2. Delaying or ignoring hunger
- Skipping meals because you’re busy
- Trying to “be good” earlier in the day
3. Compensating after eating
- “I’ll eat lighter later”
- “I need to make up for that”
4. Trying to ‘earn’ or ‘deserve’ food
- Exercising to offset food
- Negotiating with yourself
5. Lopsided eating
- Eating super “light” all day so you can “have what you want” later
- Coffee + a protein bar → salad → then chaos at night
6. Ignoring hunger because it’s “too early” to eat
- Waiting until a “normal” mealtime instead of when your body asks
- Not letting yourself have a snack because you just ate an hour ago
CODE WORD: BODY
7. The Mental Math You Pretend Isn’t There
- “Okay I had pizza at lunch so dinner needs to be lighter”
- “I’ll skip the bun”
- “I already had carbs today” if you had toast for breakfast so you won’t let yourself eat a sandwich at lunch
8. Telling yourself “I Can Have It… But Just One”
9. Not buying certain foods “because I can’t be trusted around them”
10. The “Healthy Version Only” Swap
- Cauliflower crust everything
- Protein brownies that taste like drywall
- Low-carb wraps instead of real bread
11. “I Messed Up So Tomorrow I’ll Fix It”. After overeating:
- skipping breakfast
- eating lighter the next day
- “resetting”
12. The “I’ll Wait Until I Deserve It” Pattern
- “I didn’t work out today so I shouldn’t have that”
- I already ate something indulgent today, so I need to take it easy.
There’s a really good chance that you see yourself in at least 3-4 of these, if not more. And I don’t want you to beat yourself up for that. The fact that you’re now aware of where restriction is still showing up for you is what is going to allow you to stop making this mistake that’s inadvertently fueling the overeating episodes and that restrict-overeat cycle that is SO HARD to break out of.
When we keep experiencing instances of overeating or bingeing, it feels like this is the problem – that eating too much of the food, or being out of control with certain foods, or liking food too much is the problem. It’s easy to blame the food, to blame the food industry, to blame ultraprocessed foods, and to blame yourself – but that’s not the actual problem here.
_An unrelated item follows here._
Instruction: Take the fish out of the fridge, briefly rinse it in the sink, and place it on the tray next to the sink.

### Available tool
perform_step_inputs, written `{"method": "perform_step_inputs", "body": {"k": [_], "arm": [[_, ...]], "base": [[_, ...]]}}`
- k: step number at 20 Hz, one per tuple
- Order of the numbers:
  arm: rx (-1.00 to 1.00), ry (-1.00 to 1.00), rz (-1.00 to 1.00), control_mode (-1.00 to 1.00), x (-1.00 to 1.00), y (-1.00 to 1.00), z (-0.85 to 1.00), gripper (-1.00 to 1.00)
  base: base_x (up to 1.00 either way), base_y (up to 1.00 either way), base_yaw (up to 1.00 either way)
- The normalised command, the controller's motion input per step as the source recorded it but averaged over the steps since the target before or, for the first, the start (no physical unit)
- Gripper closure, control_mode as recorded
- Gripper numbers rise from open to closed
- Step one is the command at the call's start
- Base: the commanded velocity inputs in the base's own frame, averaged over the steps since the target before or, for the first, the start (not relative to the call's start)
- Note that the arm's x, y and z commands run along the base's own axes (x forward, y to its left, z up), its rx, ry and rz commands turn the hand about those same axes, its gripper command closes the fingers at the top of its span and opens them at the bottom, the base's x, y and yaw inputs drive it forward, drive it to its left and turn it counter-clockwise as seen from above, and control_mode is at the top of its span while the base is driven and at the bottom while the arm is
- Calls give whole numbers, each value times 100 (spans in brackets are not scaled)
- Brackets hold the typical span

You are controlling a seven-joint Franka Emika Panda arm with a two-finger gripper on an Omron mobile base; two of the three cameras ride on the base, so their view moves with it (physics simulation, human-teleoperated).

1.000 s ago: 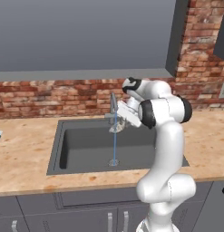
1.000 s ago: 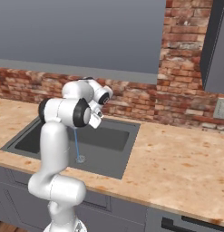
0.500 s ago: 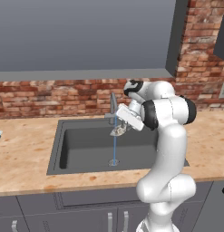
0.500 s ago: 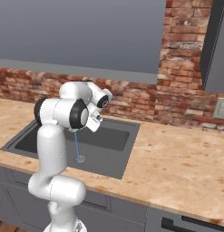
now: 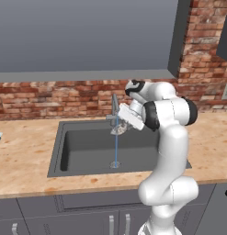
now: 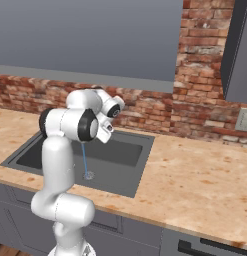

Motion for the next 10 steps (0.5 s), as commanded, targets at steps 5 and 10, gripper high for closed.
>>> {"method": "perform_step_inputs", "body": {"k": [5,10], "arm": [[-4,-5,-5,-100,34,0,-2,100],[0,3,0,-100,-15,0,0,100]], "base": [[0,0,0],[0,0,0]]}}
The restricting is. And blaming the food, and blaming the overeating is the #1 mistake that will keep you stuck. This is exactly why so many women feel like intuitive eating isn’t working for them… when really, they’re still caught in this loop without realizing it. You’ve got to address the restriction in all of its forms if you want to break free from this cycle and truly become an intuitive eater.
I’ll see you tomorrow for Part 5 – the grand finale of our Food Freedom Quest! Don’t forget to write down the code word from this episode so you can send me the phrase that the 5 words create when you put them all together and you can unlock your exclusive reward that you do not want to miss! We’re SO CLOSE…I’ll see you in the next episode!!
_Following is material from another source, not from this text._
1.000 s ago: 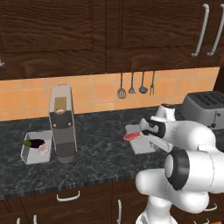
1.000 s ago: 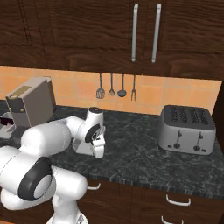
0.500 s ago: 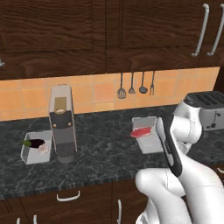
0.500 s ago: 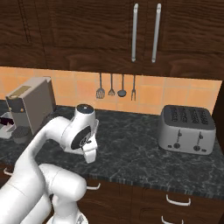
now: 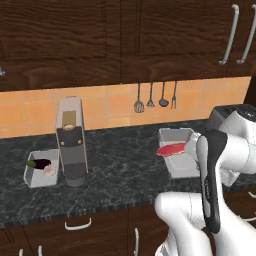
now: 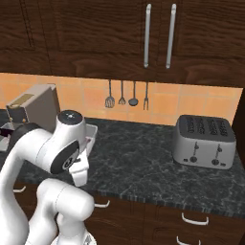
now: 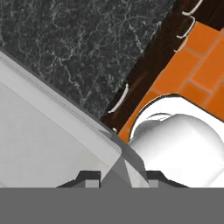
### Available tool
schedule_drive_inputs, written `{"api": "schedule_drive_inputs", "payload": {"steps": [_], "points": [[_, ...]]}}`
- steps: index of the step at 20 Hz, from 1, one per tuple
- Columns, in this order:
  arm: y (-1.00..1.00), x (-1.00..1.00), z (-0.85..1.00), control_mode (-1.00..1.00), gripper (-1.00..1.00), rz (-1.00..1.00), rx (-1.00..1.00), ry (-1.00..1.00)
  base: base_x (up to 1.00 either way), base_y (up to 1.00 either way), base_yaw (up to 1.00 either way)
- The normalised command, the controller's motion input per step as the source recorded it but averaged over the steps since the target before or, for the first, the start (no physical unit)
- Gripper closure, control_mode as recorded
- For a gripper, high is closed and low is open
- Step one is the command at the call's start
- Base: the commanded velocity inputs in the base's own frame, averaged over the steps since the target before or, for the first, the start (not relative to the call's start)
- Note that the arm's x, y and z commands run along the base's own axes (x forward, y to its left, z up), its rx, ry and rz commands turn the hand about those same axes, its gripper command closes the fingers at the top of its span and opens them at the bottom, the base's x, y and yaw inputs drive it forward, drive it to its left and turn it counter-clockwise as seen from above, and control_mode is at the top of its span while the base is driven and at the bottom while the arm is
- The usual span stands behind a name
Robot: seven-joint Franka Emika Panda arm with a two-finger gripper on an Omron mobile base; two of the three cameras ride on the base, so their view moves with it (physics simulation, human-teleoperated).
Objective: Take the meat container that has the steak and place it on the second highest rack of the freezer. Then take the vegetable container that has the garlic and eggplant and place it on the highest rack of the freezer.
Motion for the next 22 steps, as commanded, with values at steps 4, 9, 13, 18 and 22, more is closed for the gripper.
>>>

Ep 235: FOOD FREEDOM QUEST PART 5 – What It Actually Takes to Feel Normal Around Food (And Why Most People Don’t Get There)
Now…let’s talk about what it actually takes to feel normal around food, and why most people don’t get there.
Most of you don’t think intuitive eating is supposed to magically click one day.
You think if you just do it right enough… consistently enough… long enough… your body will respond in the way you want…That the weight will come down… or at least stabilize in a way that feels acceptable… and THEN you’ll finally feel safe to trust your body.
But that belief right there? THAT’S the exact reason you still don’t feel normal around food.
You’re Trying to Earn Food Freedom Instead of Practicing It
- “If I eat well enough → then I’ll trust myself”
- “If my body responds well → then I’ll relax”
- “If I don’t gain weight → then I’m doing it right”
Most people don’t get to the point where they actually feel normal around food because they quit when it feels uncomfortable. They interpret discomfort as failure and use it as a reason to bail instead of seeing it as a normal and necessary part of the process.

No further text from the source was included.